● **TASK REQUIREMENTS**
Output the entire listing below exactly as it stands.

● **DATA EXTRACT**
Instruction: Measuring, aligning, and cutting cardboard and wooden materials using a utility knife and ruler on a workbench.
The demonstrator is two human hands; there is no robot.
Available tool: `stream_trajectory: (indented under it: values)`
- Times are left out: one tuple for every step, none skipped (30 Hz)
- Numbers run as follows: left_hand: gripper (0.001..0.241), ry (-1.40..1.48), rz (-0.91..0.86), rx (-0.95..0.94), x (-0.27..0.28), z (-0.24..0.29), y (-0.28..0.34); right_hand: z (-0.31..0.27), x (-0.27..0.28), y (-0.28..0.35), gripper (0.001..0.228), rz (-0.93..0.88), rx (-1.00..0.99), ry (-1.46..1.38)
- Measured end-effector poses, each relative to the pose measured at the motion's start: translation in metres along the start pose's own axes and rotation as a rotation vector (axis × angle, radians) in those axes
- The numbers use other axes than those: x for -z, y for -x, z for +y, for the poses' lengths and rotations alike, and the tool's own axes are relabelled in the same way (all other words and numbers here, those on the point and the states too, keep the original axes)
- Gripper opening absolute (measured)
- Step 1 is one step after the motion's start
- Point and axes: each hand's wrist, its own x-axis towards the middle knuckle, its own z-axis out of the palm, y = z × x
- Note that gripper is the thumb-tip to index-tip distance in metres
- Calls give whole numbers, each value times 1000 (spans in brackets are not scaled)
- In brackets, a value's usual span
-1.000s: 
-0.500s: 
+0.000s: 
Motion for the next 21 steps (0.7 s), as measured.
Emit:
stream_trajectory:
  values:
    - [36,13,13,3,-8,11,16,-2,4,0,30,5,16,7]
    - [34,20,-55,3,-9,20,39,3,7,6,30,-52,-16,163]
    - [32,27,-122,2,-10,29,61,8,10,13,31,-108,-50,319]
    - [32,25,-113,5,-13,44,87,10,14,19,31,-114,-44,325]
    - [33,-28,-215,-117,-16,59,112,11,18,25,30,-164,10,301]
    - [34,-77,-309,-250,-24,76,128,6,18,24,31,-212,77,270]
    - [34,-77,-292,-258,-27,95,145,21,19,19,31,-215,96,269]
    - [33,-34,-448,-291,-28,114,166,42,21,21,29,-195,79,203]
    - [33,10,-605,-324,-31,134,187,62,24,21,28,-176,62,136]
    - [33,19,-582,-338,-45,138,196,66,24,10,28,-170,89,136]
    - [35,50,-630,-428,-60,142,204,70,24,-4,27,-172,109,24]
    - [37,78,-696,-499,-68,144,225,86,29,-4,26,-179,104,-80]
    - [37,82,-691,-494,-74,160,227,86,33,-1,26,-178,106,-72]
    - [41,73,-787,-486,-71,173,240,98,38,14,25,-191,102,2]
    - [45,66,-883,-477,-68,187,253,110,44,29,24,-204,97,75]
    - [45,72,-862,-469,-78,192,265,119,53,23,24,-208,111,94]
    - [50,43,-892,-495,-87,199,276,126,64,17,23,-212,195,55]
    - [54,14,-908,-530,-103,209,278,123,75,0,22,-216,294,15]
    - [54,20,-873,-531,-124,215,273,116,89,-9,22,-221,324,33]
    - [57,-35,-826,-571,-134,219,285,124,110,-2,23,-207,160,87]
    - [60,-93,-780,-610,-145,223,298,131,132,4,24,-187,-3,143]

● **OUTPUT OF THE TASK**
Instruction: Measuring, aligning, and cutting cardboard and wooden materials using a utility knife and ruler on a workbench.
The demonstrator is two human hands; there is no robot.
Available tool: `stream_trajectory: (indented under it: values)`
- Times are left out: one tuple for every step, none skipped (30 Hz)
- Numbers run as follows: left_hand: gripper (0.001..0.241), ry (-1.40..1.48), rz (-0.91..0.86), rx (-0.95..0.94), x (-0.27..0.28), z (-0.24..0.29), y (-0.28..0.34); right_hand: z (-0.31..0.27), x (-0.27..0.28), y (-0.28..0.35), gripper (0.001..0.228), rz (-0.93..0.88), rx (-1.00..0.99), ry (-1.46..1.38)
- Measured end-effector poses, each relative to the pose measured at the motion's start: translation in metres along the start pose's own axes and rotation as a rotation vector (axis × angle, radians) in those axes
- The numbers use other axes than those: x for -z, y for -x, z for +y, for the poses' lengths and rotations alike, and the tool's own axes are relabelled in the same way (all other words and numbers here, those on the point and the states too, keep the original axes)
- Gripper opening absolute (measured)
- Step 1 is one step after the motion's start
- Point and axes: each hand's wrist, its own x-axis towards the middle knuckle, its own z-axis out of the palm, y = z × x
- Note that gripper is the thumb-tip to index-tip distance in metres
- Calls give whole numbers, each value times 1000 (spans in brackets are not scaled)
- In brackets, a value's usual span
-1.000s: 
-0.500s: 
+0.000s: 
Motion for the next 21 steps (0.7 s), as measured.
Emit:
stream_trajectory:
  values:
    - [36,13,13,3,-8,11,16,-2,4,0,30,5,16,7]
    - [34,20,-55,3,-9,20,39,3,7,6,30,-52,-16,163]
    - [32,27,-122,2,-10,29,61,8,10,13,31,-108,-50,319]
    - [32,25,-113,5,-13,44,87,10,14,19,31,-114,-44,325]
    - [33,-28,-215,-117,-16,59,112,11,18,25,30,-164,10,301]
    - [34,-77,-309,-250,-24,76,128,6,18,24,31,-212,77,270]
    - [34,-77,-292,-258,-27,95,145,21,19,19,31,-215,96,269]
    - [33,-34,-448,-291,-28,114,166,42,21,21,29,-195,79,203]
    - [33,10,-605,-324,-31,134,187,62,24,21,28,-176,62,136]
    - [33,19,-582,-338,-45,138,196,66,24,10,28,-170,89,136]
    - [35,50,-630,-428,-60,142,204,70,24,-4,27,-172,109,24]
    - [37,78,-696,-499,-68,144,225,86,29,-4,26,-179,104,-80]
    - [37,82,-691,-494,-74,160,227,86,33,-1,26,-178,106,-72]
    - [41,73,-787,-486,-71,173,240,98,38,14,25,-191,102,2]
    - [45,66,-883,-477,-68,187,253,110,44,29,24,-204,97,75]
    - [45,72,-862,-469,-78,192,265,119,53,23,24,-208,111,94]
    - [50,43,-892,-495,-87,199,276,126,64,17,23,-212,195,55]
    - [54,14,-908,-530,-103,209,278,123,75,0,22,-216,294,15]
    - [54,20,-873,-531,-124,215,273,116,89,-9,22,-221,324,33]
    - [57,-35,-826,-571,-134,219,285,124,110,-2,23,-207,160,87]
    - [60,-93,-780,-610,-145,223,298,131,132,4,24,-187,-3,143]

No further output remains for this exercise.